The first, an article sent to me by buddy Dave, is a piece written by Robin Goldstein.  In the article, “Are Empty Wine Bottles on eBay Being Used for Counterfeiting?“, Goldstein wonders whether (as the title suggests) purchasers of empty bottles are purchasing said bottles to refill them and pass them along to unsuspecting buyers as the real thing.  A rather unsettling thought given the exorbitant asking price for some of these collectible bottles.  Counterfeiting is not a new phenomenon, and I have read about technologies being developed to test the authenticity of wine in the bottles.  Either way, given storage issues, one must seriously consider the source they are buying from – whether buying a $20 bottle or $2,000 bottle.

Of further interest, an item mostly unrelated, but also in the NY Times, is that of the negative biased towards South African wines.  The article by Barry Bearak, “A Whiff of Controversy and South African Wines“, talks a bit about the biases (or stigmas if you will) that have developed as a result of some scathing reviews for South African wines.   Bearak tells of the wine critic who chastised a large group of South African wines for their off putting burnt rubber aromas.

The result is an industry that has taken issue with its image when it seems that only a sample of (well intended but) seemingly improperly trained winemakers allowed certain sulfide compounds to develop in their wines, resulting in these off putting aromas.

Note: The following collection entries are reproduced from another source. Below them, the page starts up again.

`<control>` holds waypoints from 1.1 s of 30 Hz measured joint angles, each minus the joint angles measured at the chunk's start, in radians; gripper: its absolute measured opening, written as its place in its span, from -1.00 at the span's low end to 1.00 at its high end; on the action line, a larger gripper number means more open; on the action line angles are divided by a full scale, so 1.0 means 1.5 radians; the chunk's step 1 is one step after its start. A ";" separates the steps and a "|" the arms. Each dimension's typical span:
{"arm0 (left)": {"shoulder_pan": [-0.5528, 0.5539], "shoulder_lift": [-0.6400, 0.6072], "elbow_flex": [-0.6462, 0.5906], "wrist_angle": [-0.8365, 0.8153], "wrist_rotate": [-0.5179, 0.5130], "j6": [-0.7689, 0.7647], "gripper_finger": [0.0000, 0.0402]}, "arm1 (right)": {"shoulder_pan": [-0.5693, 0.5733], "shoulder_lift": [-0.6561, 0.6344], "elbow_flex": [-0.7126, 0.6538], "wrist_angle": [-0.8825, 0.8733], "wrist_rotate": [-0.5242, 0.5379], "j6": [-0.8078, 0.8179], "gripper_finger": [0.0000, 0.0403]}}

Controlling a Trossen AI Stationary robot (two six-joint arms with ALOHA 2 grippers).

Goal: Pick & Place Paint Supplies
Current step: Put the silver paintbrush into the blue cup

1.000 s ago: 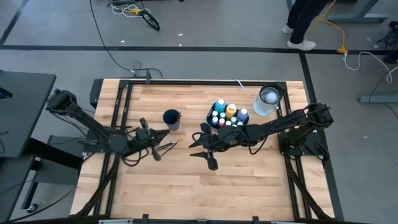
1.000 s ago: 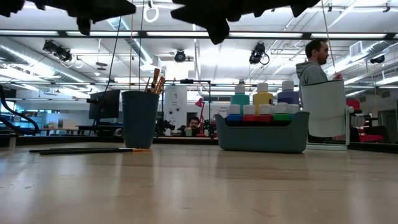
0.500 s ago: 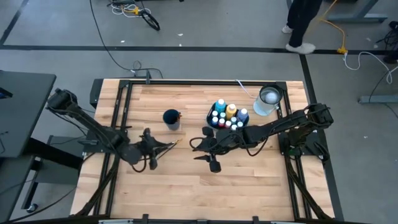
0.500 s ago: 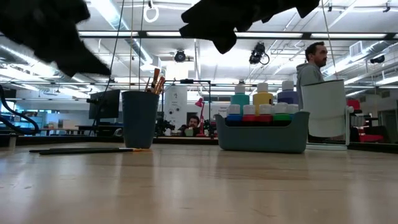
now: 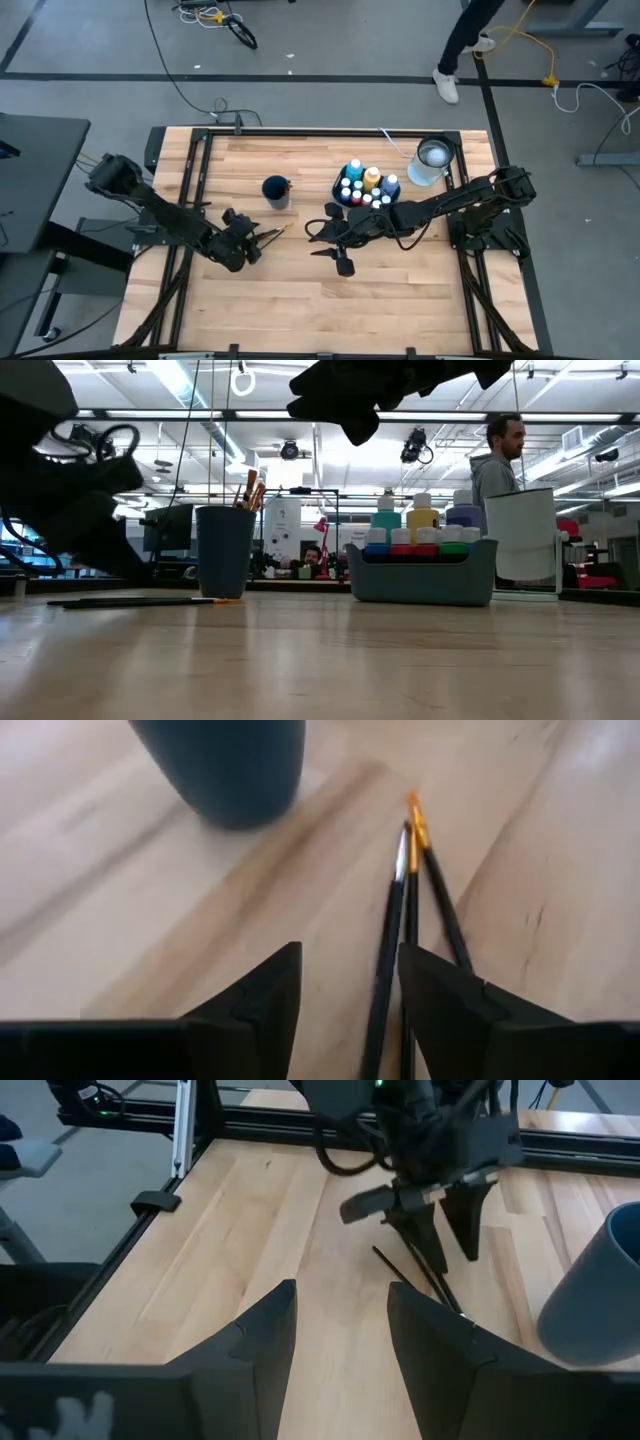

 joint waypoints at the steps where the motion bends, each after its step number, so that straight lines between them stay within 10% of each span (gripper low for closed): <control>1: 0.001 0.015 0.000 0.010 0.009 -0.003 -0.13 | 0.000 0.000 0.000 0.000 0.000 0.000 -0.20; 33: 0.001 0.090 0.002 0.080 0.027 -0.072 -0.96 | 0.000 0.000 0.000 0.000 -0.001 -0.001 -0.20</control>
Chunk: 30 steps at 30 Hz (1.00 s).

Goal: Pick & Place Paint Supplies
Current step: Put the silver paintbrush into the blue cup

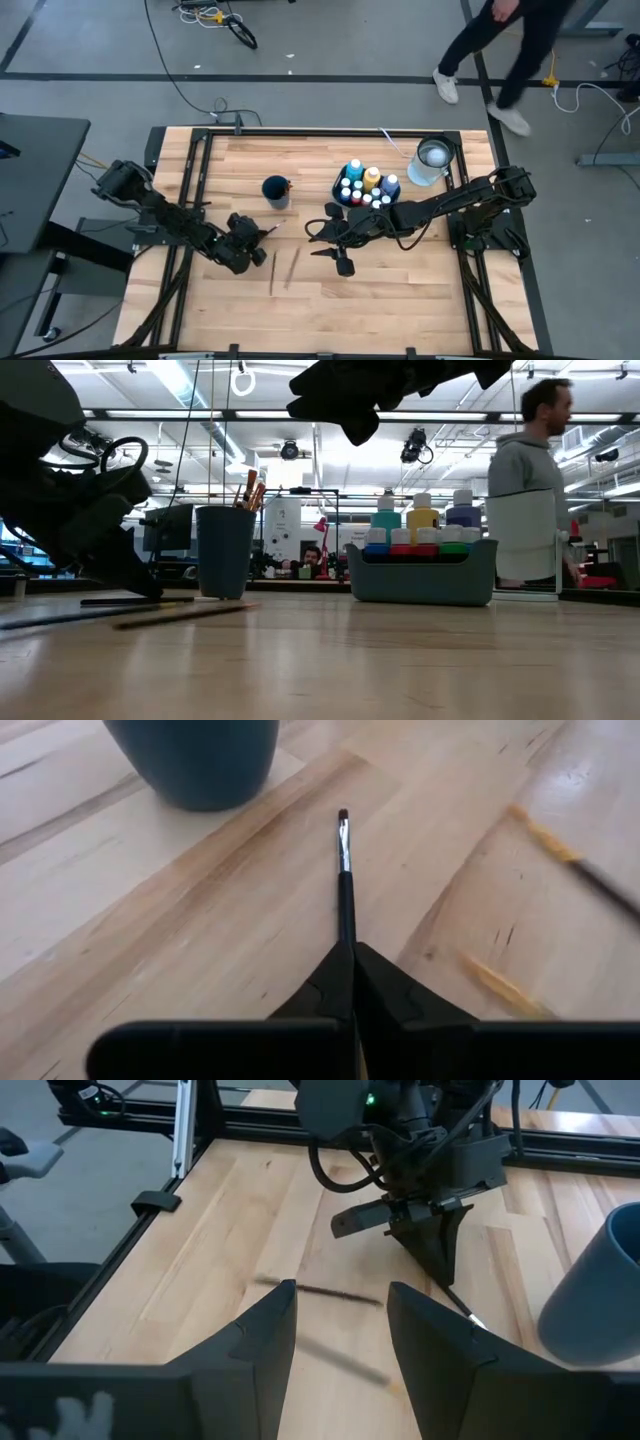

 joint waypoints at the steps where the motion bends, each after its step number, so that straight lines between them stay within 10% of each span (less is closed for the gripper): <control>1: 0.000 0.000 0.000 0.001 -0.001 0.000 -0.96 | 0.000 0.000 0.000 0.000 -0.001 0.000 -0.20; 19: -0.001 0.003 -0.003 0.098 -0.056 0.103 -0.38 | 0.027 0.032 0.000 -0.061 -0.044 -0.040 -0.23; 30: -0.001 0.072 0.000 0.100 -0.082 0.054 -0.32 | 0.113 0.044 0.000 -0.520 -0.154 -0.019 -0.33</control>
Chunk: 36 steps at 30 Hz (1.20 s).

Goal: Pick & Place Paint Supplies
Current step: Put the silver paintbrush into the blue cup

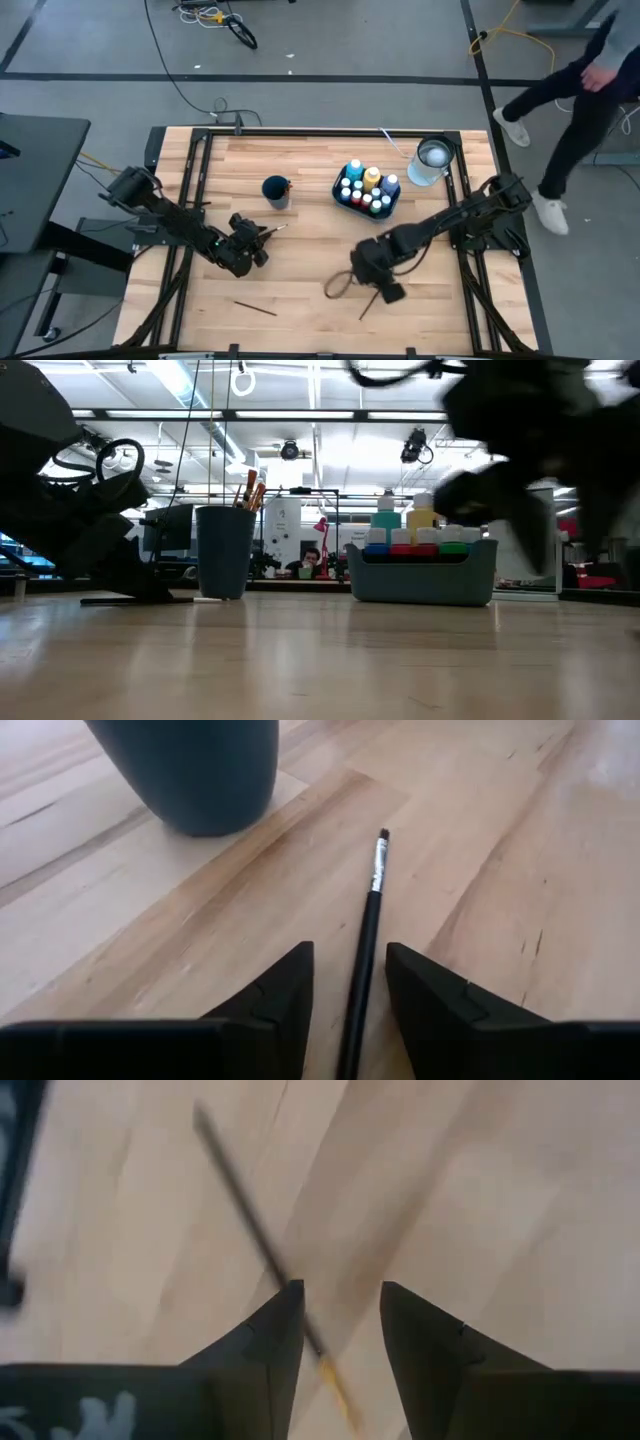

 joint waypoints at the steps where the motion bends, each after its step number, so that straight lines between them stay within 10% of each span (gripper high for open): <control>1: 0.000 0.003 0.000 0.002 -0.003 -0.002 -0.32 | 0.013 0.002 0.000 -0.031 0.000 -0.003 -0.33; 36: 0.021 0.002 0.001 0.014 0.015 0.013 -0.31 | 0.328 0.021 -0.051 -0.004 0.112 0.192 -0.25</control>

While both this aroma issue and the resulting stigma are serious problems it leads me, and Israeli wine advocate, to wince in empathetic  pain.  Israeli wines have suffered the Manishewitz stigma for FAR TOO LONG. (Incidentally, Manishewitz is & always has been made in NY state – not that there is anything wrong with NY state wines.)  Countless articles about Israeli wines have begun with the line “this is not your (insert previous generation reference)’s Manishewitz – Israeli wines have improved by leaps and bounds…   BLAH, BLAH, BLAH.  Prejudice, bias, stigma, generalization – whatever you want to call it, it SUCKS.  How about starting an article about Israeli wines by saying that “although unbeknown to most, Israel has been producing world class wines for nearly 30 years now”?

I don’t want to belabor the point.  But I do hope that people begin/continue to give wines from ALL OVER THE WORLD a chance just as they give cuisine from all over the world a chance.  Sure you might end up with something less than what you hoped, but at least you gave it a fair chance and were not influenced by archaic or minority samples that tainted the reputation of the whole.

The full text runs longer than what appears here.